■ WHAT IS BEING ASKED:
Word for word, the data below must be repeated in full; no picture is to be included.

--- START ---

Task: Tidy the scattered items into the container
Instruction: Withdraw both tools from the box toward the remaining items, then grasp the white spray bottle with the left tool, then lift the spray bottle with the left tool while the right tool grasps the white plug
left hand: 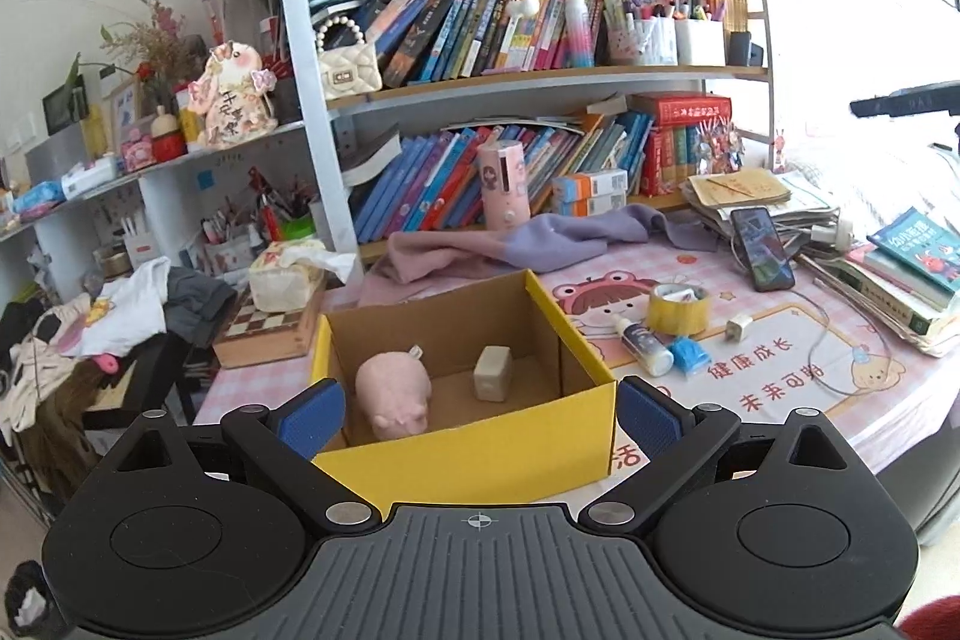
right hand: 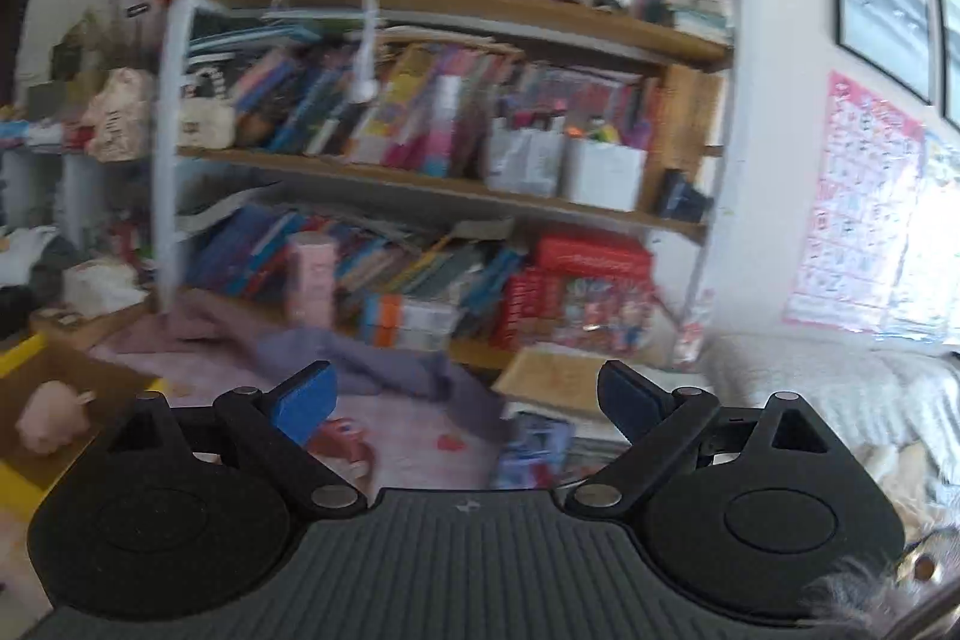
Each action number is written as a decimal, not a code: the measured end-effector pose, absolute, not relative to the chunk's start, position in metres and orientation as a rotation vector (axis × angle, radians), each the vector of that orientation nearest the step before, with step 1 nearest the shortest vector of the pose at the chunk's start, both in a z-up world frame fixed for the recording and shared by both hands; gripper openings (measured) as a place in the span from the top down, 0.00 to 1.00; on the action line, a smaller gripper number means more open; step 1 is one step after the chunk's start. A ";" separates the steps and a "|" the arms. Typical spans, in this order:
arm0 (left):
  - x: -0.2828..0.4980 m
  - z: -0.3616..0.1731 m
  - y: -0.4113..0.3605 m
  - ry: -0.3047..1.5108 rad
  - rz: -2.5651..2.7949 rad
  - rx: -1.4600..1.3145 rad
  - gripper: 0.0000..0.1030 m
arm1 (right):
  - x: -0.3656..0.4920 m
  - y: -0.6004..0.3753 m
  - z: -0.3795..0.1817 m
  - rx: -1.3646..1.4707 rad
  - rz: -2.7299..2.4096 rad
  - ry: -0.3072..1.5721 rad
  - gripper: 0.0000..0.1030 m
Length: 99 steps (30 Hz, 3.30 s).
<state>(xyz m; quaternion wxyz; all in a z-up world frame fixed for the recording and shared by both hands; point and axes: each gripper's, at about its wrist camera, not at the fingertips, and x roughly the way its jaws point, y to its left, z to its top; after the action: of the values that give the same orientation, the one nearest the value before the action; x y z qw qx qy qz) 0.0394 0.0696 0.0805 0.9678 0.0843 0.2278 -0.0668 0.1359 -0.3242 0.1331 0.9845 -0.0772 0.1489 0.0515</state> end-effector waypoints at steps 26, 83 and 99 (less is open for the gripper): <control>0.025 0.018 -0.036 0.531 -0.224 0.143 0.05 | 0.050 -0.217 0.002 -0.021 0.115 0.635 0.30; 0.337 -0.084 -0.150 0.887 0.041 0.057 0.54 | 0.335 -0.296 -0.093 -0.208 0.386 0.884 0.49; 0.334 -0.088 -0.144 0.918 0.032 -0.022 0.70 | 0.338 -0.301 -0.095 -0.201 0.436 0.888 0.60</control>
<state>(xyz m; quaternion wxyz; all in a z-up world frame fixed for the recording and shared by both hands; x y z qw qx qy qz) 0.3340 -0.1445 -0.0883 0.8962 -0.0105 0.4432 0.0154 0.3382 -0.3010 -0.0947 0.8752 -0.0965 0.4254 0.2089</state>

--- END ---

■ RESPONSE FOR THIS EXERCISE:
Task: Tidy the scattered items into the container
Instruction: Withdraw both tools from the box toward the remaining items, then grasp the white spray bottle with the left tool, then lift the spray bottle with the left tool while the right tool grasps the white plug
left hand: 
right hand: 
Each action number is written as a decimal, not a code: the measured end-effector pose, absolute, not relative to the chunk's start, position in metres and orientation as a rotation vector (axis × angle, radians), each the vector of that orientation nearest the step before, with step 1 nearest the shortest vector of the pose at the chunk's start, both in a z-up world frame fixed for the recording and shared by both hands; gripper openings (measured) as a place in the span from the top down, 0.00 to 1.00; on the action line, a smaller gripper number means more open; step 1 is one step after the chunk's start. A ";" separates the steps and a "|" the arms. Typical spans, in this order:
arm0 (left):
  - x: -0.2828..0.4980 m
  - z: -0.3616..0.1731 m
  - y: -0.4113..0.3605 m
  - ry: -0.3047..1.5108 rad
  - rz: -2.5651..2.7949 rad
  - rx: -1.4600..1.3145 rad
  - gripper: 0.0000..0.1030 m
arm1 (right):
  - x: -0.3656..0.4920 m
  - y: -0.6004..0.3753 m
  - z: -0.3795..0.1817 m
  - rx: -1.3646..1.4707 rad
  - rz: -2.7299..2.4096 rad
  - ry: -0.3072..1.5721 rad
  - gripper: 0.0000..0.1030 m
Length: 99 steps (30 Hz, 3.30 s).
<state>(xyz m; quaternion wxyz; all in a z-up world frame fixed for the recording and shared by both hands; point and axes: each gripper's, at about its wrist camera, not at the fingertips, and x roughly the way its jaws point, y to its left, z to its top; after the action: of the values that give the same orientation, the one nearest the value before the action; x y z qw qx qy qz) 0.0394 0.0696 0.0805 0.9678 0.0843 0.2278 -0.0668 0.1359 -0.3242 0.1331 0.9845 -0.0772 0.1489 0.0515</state> end-effector waypoints at steps 26, 83 and 99 (less is open for the gripper): <control>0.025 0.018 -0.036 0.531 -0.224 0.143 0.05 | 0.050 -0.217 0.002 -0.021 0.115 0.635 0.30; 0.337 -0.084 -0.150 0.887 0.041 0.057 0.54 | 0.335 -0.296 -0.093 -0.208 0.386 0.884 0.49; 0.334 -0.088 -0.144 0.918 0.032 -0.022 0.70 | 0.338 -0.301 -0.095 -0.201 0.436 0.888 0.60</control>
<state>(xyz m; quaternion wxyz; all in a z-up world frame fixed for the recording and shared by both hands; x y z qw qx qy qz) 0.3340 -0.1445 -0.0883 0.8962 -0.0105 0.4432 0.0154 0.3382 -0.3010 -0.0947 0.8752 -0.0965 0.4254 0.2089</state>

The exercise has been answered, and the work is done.